Exercise directions = Give back exactly the lines that run from the beginning of the entries to the line containing "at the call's", both included, and nothing else.

(Dataset records)
>>>

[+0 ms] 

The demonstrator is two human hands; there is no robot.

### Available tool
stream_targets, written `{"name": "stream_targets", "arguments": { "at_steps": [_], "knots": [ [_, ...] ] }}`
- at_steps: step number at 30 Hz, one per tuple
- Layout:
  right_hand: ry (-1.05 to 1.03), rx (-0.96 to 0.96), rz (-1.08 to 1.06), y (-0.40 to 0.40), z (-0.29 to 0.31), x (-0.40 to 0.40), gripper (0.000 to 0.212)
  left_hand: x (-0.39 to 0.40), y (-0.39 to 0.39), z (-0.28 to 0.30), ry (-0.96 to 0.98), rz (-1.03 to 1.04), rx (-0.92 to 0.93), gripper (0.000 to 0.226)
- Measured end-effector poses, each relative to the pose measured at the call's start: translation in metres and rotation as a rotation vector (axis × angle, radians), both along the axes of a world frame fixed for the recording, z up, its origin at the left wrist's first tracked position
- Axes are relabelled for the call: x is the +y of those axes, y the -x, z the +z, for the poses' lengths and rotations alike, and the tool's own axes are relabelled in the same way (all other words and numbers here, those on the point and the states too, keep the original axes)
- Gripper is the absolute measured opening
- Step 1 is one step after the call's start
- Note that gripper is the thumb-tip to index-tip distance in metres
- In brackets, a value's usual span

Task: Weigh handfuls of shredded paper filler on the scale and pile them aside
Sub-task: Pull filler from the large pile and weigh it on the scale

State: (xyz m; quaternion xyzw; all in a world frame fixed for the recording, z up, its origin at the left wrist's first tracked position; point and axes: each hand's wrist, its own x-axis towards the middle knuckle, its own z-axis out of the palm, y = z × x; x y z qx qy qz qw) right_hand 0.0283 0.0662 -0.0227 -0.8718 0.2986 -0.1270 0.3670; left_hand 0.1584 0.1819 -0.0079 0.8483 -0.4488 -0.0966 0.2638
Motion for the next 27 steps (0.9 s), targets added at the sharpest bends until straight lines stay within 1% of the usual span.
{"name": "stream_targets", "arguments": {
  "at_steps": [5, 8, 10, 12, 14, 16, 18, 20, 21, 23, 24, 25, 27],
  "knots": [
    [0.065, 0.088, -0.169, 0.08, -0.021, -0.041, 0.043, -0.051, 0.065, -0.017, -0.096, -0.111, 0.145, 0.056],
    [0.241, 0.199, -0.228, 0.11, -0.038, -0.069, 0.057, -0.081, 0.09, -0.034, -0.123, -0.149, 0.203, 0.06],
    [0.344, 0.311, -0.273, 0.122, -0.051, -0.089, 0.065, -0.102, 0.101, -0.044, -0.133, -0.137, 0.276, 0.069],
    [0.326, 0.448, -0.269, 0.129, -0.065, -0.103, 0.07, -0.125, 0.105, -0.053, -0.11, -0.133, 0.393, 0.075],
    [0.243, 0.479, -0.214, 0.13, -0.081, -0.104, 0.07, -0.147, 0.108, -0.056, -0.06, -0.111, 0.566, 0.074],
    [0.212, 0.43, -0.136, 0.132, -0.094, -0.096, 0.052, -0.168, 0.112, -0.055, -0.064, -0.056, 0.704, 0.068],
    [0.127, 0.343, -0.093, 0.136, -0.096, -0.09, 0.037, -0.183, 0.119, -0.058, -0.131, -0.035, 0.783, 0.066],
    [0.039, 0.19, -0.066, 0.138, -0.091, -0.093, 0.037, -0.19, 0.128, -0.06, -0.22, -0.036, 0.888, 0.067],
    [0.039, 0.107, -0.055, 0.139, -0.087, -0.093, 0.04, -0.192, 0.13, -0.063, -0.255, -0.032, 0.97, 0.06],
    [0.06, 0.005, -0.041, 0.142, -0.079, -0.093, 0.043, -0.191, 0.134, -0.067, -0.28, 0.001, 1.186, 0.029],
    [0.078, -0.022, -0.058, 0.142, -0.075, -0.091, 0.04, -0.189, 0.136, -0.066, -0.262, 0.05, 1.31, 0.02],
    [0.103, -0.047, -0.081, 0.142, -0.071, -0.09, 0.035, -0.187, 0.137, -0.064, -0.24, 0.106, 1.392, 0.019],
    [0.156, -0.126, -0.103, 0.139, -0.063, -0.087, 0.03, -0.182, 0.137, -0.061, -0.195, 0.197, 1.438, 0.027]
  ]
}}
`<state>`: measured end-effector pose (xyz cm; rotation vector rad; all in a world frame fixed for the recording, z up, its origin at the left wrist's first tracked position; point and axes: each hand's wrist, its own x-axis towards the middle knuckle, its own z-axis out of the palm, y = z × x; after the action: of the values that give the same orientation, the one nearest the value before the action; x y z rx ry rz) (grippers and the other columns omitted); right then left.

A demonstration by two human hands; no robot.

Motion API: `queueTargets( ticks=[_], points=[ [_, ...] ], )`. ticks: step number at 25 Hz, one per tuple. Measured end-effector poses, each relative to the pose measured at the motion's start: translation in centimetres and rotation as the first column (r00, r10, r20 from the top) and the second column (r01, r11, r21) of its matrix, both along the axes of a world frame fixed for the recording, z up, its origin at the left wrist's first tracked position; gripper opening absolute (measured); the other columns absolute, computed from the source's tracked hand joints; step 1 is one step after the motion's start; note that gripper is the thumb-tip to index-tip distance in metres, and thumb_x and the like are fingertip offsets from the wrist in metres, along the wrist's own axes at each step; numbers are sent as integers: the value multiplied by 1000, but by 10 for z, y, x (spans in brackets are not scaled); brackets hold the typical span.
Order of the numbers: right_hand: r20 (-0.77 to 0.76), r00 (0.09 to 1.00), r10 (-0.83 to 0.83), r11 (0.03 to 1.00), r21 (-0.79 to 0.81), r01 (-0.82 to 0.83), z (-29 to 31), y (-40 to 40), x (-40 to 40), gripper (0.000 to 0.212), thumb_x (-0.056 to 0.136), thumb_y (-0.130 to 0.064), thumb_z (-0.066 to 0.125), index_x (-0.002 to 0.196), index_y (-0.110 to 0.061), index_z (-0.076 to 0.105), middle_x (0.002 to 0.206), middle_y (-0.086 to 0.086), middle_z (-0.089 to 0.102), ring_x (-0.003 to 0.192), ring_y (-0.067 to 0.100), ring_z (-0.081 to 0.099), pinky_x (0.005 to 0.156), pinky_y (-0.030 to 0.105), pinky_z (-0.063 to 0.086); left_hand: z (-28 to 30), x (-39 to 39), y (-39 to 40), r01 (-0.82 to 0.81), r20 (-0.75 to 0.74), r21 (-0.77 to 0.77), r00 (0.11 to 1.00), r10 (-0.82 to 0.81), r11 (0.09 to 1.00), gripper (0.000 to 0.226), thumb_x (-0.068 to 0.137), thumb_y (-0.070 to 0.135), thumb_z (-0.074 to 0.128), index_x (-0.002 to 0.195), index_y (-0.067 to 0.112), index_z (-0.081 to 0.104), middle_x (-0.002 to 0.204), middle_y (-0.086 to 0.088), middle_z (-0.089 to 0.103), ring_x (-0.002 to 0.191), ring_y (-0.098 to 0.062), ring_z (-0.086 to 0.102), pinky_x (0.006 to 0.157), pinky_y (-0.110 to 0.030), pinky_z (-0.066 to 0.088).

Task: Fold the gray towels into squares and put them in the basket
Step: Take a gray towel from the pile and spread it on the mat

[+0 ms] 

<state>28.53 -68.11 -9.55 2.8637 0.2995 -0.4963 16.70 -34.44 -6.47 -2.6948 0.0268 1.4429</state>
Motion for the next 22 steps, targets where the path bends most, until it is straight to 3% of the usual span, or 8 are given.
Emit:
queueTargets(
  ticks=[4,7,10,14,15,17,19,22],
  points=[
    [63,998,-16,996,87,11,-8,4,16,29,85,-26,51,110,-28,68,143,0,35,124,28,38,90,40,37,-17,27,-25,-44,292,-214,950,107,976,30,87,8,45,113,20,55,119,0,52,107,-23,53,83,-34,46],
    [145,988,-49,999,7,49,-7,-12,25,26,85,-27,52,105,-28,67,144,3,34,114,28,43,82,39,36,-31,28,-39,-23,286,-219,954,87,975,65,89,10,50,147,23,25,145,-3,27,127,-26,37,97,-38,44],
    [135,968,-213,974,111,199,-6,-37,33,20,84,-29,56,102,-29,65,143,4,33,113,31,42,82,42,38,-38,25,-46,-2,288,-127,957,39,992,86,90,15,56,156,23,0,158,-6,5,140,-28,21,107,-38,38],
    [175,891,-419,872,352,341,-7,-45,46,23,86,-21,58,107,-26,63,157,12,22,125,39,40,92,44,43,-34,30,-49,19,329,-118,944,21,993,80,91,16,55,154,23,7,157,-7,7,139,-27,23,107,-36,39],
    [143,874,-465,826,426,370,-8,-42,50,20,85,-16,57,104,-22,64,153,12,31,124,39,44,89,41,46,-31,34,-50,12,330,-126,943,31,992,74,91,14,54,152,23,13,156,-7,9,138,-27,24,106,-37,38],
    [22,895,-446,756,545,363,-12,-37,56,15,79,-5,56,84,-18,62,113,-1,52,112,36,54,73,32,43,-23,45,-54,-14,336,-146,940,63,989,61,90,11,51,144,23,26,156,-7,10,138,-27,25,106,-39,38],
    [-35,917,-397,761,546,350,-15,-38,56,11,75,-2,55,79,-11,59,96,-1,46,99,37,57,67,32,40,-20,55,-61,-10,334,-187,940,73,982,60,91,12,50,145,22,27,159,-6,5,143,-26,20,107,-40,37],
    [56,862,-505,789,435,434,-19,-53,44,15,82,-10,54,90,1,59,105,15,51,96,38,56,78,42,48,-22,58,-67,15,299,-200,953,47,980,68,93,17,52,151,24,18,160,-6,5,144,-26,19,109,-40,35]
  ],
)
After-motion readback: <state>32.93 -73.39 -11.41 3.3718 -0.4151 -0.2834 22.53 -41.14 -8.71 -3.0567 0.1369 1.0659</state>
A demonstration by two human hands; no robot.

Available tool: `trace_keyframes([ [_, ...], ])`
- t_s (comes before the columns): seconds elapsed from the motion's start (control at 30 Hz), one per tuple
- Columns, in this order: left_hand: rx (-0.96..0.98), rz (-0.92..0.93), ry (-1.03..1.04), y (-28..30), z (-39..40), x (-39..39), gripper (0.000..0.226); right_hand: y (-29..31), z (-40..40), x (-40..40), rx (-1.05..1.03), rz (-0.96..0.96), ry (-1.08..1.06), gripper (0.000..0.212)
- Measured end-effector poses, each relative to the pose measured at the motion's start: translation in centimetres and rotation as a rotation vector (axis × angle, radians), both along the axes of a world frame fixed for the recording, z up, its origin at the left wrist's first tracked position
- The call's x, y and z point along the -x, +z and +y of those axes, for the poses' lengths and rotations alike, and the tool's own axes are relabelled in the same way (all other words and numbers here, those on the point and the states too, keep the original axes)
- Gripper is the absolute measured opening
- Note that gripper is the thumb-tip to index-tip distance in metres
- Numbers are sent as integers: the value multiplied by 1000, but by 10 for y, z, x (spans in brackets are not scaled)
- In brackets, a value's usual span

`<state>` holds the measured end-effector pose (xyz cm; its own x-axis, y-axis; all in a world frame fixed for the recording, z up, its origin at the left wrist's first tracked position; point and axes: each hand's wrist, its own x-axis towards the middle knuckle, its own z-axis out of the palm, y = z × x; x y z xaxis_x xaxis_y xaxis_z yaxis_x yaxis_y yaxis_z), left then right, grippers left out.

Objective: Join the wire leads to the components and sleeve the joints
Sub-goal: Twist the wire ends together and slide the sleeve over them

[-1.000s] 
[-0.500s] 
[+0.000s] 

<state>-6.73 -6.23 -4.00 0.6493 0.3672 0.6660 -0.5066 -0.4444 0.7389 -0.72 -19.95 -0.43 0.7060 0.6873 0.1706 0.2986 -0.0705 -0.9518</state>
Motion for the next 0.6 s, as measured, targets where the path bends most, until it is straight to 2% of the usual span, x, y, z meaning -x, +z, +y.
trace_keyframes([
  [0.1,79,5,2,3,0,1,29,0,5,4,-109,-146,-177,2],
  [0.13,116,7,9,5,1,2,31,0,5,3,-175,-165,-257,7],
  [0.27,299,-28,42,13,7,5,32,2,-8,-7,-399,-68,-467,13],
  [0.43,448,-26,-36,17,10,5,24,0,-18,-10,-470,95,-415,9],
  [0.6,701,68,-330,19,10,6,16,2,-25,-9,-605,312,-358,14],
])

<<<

Result of this task =
[+0 ms] 

The demonstrator is two human hands; there is no robot.

### Available tool
stream_targets, written `{"name": "stream_targets", "arguments": { "at_steps": [_], "knots": [ [_, ...] ] }}`
- at_steps: step number at 30 Hz, one per tuple
- Layout:
  right_hand: ry (-1.05 to 1.03), rx (-0.96 to 0.96), rz (-1.08 to 1.06), y (-0.40 to 0.40), z (-0.29 to 0.31), x (-0.40 to 0.40), gripper (0.000 to 0.212)
  left_hand: x (-0.39 to 0.40), y (-0.39 to 0.39), z (-0.28 to 0.30), ry (-0.96 to 0.98), rz (-1.03 to 1.04), rx (-0.92 to 0.93), gripper (0.000 to 0.226)
- Measured end-effector poses, each relative to the pose measured at the call's start: translation in metres and rotation as a rotation vector (axis × angle, radians), both along the axes of a world frame fixed for the recording, z up, its origin at the left wrist's first tracked position

No more output is required for the exercise.